Entry and renewal age
Most insurers offer health insurance plans with entry age of 60-80 years and a few have no entry age for these plans. Go with those plans where no entry age restrictions are there. Purchase those plans where the long-life renewability features are offered by your insurer as this varies from insurer to insurer.
Waiting period
A waiting period in a health plan is applicable to specific diseases. It usually lasts up to two to four years. Look for medical insurance with the least waiting duration and fewer number of diseases under the waiting period.
Co-payment
A co-payment clause simply means that a percentage of the hospital expenses is borne by the insured person whenever a claim comes. The co-pay is pre-decided at the time of buying the policy, could be 20-50% of the amount of the approved claim. Go for purchase those plans that have no co-payment or least co-payment.
Deductibles
The deductible is the amount you pay yourself before the policy begins to pay benefits. To reduce the premium, one can opt for deductibles instead of co-pay. Deductibles are better than co-pay since the former is a fixed amount while co-payment is a percentage of the total claim.
Exclusions
Many medical insurance policies for senior citizens come with exclusion of medical conditions or healthcare expenses that are not covered by your health plan. Read the fine print of the policy to understand which diseases are excluded from the policy. Go for the policy which has no or the minimum number of exclusions.
Limit/sub-limits
A sub-limit is a cap on how much a policyholder can claim for a particular expense/procedure. Several senior citizen mediclaim policies come with sub-limits. For example, sub-limit per day for room rent and ICU like 1% of SI per day and other limits like cataract surgery, knee-cap surgery, kidney dialysis, etc. Check what are the procedures/treatments that have sub-limits. Compare premium amount versus the benefits offered.
Restoration benefit
With senior citizens, there are chances of multiple hospitalisations in a year. The restoration feature reinstates the entire sum insured in case it gets exhausted during a policy year. Some insurers offer it after you completely exhaust the sum insured while others offer it after partial exhaustion. For example, if you have exhausted the base sum insured of `5 lakh in the first claim, you will still be eligible for `5 lakh in the second claim in the same year.
Medical check-ups
With some insurers, medical check-ups are mandatory. The insurers ask the proposed insured to fill a questionnaire before the policy proposal is accepted or rejected. The underwriters decide whether medical tests are needed based on these declarations. The cost of such medical examinations may not be fully borne by insurers.

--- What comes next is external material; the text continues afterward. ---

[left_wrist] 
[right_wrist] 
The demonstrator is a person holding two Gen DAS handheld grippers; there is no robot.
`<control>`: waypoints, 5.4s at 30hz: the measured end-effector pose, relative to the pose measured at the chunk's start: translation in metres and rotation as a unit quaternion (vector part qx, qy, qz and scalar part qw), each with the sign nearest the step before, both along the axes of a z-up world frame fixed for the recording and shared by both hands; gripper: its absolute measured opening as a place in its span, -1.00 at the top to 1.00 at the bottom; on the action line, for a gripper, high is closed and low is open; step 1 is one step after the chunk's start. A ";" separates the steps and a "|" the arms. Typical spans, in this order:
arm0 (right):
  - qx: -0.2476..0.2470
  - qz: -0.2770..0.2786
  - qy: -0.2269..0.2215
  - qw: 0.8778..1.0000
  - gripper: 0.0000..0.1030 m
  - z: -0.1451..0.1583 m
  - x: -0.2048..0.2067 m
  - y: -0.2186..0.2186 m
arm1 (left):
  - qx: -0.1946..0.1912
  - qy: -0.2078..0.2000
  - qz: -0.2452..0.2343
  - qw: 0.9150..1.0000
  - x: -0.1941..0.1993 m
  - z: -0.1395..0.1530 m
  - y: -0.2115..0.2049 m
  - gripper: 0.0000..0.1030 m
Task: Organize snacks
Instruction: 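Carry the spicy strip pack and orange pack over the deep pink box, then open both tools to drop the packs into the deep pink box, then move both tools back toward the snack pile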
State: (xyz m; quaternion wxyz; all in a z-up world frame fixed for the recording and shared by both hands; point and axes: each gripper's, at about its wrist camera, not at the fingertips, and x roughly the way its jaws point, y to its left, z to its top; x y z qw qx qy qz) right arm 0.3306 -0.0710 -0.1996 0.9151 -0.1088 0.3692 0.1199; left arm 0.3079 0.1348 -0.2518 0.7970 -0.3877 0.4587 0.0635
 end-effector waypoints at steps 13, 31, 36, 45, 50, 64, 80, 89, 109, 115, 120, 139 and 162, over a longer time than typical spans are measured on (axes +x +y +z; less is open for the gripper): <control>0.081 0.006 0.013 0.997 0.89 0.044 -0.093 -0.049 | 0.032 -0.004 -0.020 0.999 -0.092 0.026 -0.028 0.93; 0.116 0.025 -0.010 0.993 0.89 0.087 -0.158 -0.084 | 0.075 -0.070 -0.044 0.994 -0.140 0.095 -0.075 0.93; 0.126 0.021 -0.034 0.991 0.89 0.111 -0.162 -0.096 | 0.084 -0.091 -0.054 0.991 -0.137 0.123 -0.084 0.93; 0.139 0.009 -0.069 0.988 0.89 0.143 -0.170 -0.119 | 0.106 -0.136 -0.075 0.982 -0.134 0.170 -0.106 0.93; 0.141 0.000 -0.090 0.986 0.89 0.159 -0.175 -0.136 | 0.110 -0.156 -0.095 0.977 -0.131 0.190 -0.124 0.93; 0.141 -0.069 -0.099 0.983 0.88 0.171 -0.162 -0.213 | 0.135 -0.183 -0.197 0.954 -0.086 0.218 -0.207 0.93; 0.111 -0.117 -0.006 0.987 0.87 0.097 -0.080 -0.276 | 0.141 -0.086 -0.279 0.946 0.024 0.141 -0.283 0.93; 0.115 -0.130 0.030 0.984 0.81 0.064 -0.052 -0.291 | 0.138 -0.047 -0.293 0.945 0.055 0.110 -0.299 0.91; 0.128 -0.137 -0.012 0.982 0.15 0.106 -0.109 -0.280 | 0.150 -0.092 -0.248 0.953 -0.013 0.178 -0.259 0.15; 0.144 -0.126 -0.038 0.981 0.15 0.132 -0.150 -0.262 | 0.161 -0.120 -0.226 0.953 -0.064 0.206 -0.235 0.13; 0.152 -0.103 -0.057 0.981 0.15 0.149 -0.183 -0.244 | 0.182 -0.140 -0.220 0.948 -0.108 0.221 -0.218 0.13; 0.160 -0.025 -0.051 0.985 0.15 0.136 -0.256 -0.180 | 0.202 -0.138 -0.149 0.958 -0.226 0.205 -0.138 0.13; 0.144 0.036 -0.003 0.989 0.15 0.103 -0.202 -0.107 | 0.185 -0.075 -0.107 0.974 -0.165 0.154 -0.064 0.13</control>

Limitations on pre and post-hospitalisation expenses
This is the reimbursement of any expenses incurred by the policyholder before hospitalisation and after being discharged from the hospital. Typically, the pre-hospitalisation eligibility is 30-45 days and for post-hospitalisation is 60 -90 days. However, for many health insurances for senior citizens, the pre and post-hospitalisation period is less.
Number of day-care claims
Some procedures can be completed in less than 24 hours at a hospital and require no hospitalisation. Though most health insurance for senior citizens does cover day-care facilities, some plans restrict that number. Before buying any health plan, know the number of day-care facilities available under the policy.